Сашка с нар фыркнул. Колька оторвался от своего письма и тоже улыбнулся.
— Так и есть, — спокойно сказал Владимир. — Все надо знать. А то приду на побывку — найду, что неправильно. И спрошу с того, кто не доглядел.
— На какую побывку?
— А какая будет. Мне про неё ещё не говорили.
— Никому не говорили, — кивнул Петро.
— Вот именно. Поэтому пишите, мужики, пишите. Авось услышат.
Калюжный покачал головой, но улыбнулся — открыто, весело. Так, как не улыбался на моей памяти никогда.
Согнав ногой Сашку — «Мог бы и сказать, че пинаться-то?» — я растянулся на нарах, положив руки под голову. На душе было сумрачно. Вторая жизнь, а мне как некому писать было, так и осталось. Что у меня вообще было? На гражданке? Квартира от государства, дружки и подруги. Никому из них я бы не то что спины не доверил, я бы с ними на трезвую голову даже просто разговаривать-то мог с трудом. Ушел в армию, никто и не спохватился. Вру — разок звонила одна, денег просила. Перевел, и тут же сим-карту сменил. Изменений не заметил — как молчала труба, так и продолжила.
Закрыв глаза, я тихо, чтобы мужики не услышали, вздохнул.

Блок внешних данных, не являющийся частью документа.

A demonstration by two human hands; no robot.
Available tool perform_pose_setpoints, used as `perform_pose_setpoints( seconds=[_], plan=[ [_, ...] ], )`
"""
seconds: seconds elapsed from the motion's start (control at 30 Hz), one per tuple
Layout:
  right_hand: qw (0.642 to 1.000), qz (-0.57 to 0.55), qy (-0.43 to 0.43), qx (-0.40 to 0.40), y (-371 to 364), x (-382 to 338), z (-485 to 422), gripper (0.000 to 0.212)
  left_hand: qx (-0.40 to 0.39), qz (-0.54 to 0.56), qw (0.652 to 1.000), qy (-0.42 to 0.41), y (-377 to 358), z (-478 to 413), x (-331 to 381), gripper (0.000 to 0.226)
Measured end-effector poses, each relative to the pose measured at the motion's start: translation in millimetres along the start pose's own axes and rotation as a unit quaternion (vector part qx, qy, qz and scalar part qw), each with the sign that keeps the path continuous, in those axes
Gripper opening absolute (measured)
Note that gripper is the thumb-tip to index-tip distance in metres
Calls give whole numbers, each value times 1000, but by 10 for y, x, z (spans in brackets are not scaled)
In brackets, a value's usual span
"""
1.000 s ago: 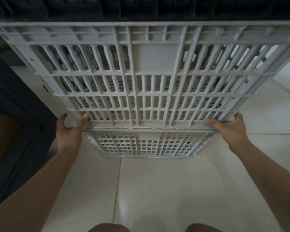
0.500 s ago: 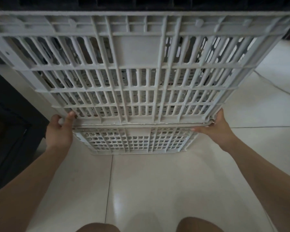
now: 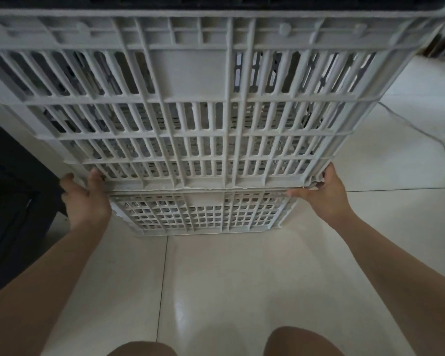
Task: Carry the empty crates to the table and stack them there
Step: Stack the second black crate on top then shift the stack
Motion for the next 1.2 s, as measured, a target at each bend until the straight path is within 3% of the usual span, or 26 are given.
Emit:
perform_pose_setpoints(
  seconds=[0.23,0.33,0.43,0.5,0.63,0.9,1.2],
  plan=[
    [999,16,11,-30,-11,48,-25,79,31,12,999,-3,-31,29,-1,68],
    [995,-39,-20,-95,-18,10,-65,88,34,33,999,13,-42,15,-27,73],
    [968,-198,-92,-121,52,-41,-58,64,41,21,999,24,-46,27,-32,76],
    [965,-233,-95,-71,107,-9,-59,54,36,4,999,17,-49,32,-15,72],
    [975,-197,-93,33,104,59,-57,89,36,-13,999,15,-49,20,13,64],
    [988,-127,-74,40,162,41,-137,85,67,-4,998,9,-65,24,-1,63],
    [991,-111,-80,0,139,47,-198,100,65,-2,998,-19,-77,-11,-42,56]
  ],
)
Point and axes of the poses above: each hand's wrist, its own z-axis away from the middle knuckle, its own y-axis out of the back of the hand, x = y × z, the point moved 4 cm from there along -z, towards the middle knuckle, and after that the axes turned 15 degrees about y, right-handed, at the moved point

Нет у меня Маруси. И детей нет. И хозяйства. Забавно — не шибко-то я особисту и соврал, когда сказал, что «будто в окопе и родился». Только не об этой жизни говорено было, а о той. Ничего у меня до армии не было. А в ней…
Серёга. Из Севастополя, призвался к нам в группу контрактником в двадцать втором, перевёлся из ВДВ — не сошлись характером с командиром. Воевал с нами недолго, погиб в марте двадцать второго в Мариуполе. Хоронить даже нечего было. Но в память запал. И мне, и пацанам, с которыми я до самого конца работал.
Пацаны…
Лёха. Кефир. Вега. Карась. Муха. Странно — одного Леху по имени звали, а остальные и я между собой позывными обходились. Будто стерлись имена. Будто стерлась жизнь до. Не у всех — у меня и таких же, как я. У других — просто встала на паузу. Как у Калюжного.
Повернувшись на бок, к стене, я слушал шуршание карандаша — Сашка дорвался до карандаша и сопел от стараний на всю землянку. Беглец, блин. Странно это — на фронт из дома сбегать. Очень геройски и очень-очень горько.
Владимир начал бубнить себе под нос, перепроверяя написанное. Жизнь шла. Бойцы писали домой. Каждый — своим. А я…
А я уснул, и в эту ночь мне почему-то приснилась корова. Большая, черно-белая. Она бродила по лужку и щипала сочную зелень. Я знал — это корова Владимира, и от этого знания мне почему-то было тепло и приятно.